Dopo il 23 ottobre, in alcuni distretti vi fu una redistribuzione delle terre. In altri continuarono a funzionare le cooperative, ma rilevate dai contadini. Questo indica che i contadini erano coscienti dei vantaggi del lavoro collettivo, nonostante lo sfruttamento subito sotto il regime di Rakosi. Sebbene molti contadini erano disposti a concedere la propria fiducia a rappresentanti di partiti come quello dei Piccoli Proprietari (che rifletteva ed esprimeva le loro tradizioni religiose e familiari), essi restavano nondimeno membri di una classe sfruttata. E dimostrarono di essere pronti a unirsi alla classe operaia nella sua lotta per gli obiettivi socialisti.

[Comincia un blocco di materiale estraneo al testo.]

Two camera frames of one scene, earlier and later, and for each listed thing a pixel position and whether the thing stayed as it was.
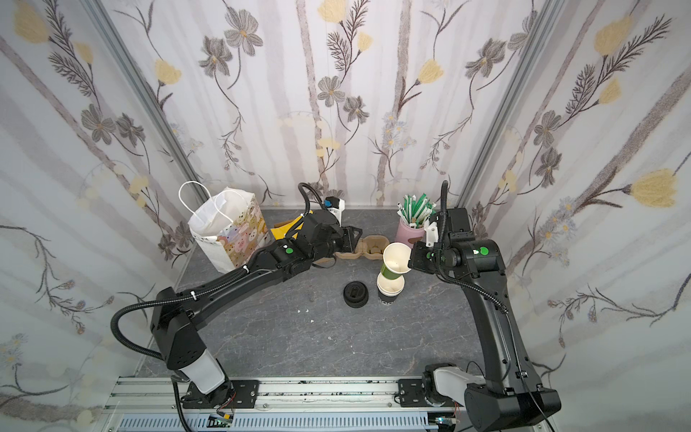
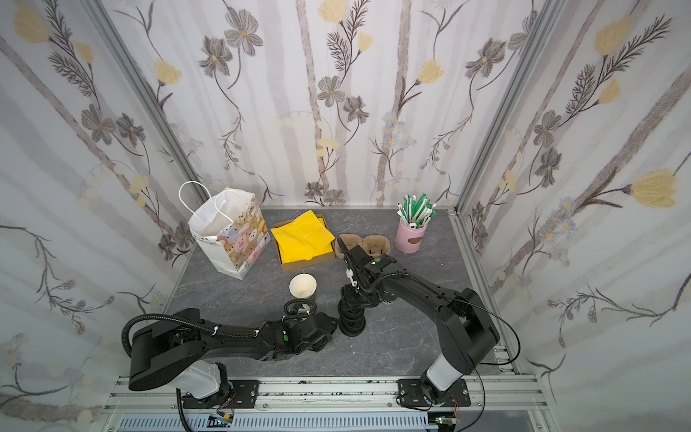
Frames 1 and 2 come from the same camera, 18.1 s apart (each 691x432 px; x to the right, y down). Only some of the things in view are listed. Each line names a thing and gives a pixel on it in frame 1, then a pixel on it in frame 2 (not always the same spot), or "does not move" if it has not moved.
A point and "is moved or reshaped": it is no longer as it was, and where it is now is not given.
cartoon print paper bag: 228,226 does not move
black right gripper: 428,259 -> 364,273
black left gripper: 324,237 -> 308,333
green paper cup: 396,260 -> 303,285
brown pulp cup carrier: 373,247 does not move
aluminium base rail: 334,404 does not move
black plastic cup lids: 355,294 is moved or reshaped

In questo contesto, il programma del Comitato Esecutivo Municipale di Magyarovar (una struttura ovviamente diretta da elementi contadini) va citato. Rivendicava libere elezioni sotto il controllo delle Nazioni Unite, l’immediata reintegrazione dell’organizzazione di mestiere dei contadini, ed il libero esercizio del loro mestiere come piccoli artigiani e rivenditori. Il programma proseguiva con tutta una serie di rivendicazioni democratico-borghesi. Ma al contempo rivendicava “la soppressione di tutte le discriminazioni di classe” (punto 13). Ciò dimostra sicuramente che nell’ambiente contadino coesistono sempre elementi sia conservatori che rivoluzionari. E questo era stato dimostrato dalla stessa Rivoluzione Russa, una quarantina d’anni prima. Mentre l’idea delle fattorie collettive può essere profondamente socialista, la proprietà collettiva ha un contenuto socialista solo a condizione che si sia giunti all’associazione tra contadini spontaneamente. Se invece, come nel caso della situazione anteriore al 23 ottobre, i lavoratori agricoli sono costretti nelle collettività, se non decidono del proprio lavoro in comune, ma devono solo eseguire gli ordini di funzionari che non lavorano, se il loro livello di vita non migliora, se il divario tra le loro entrate e quelle della burocrazia è grande e tende ad ampliarsi, allora queste collettivizzazioni non hanno nulla a che spartire con il socialismo. Possono invece dimostrarsi gli strumenti di una forma di sfruttamento razionalizzata ed intensificata.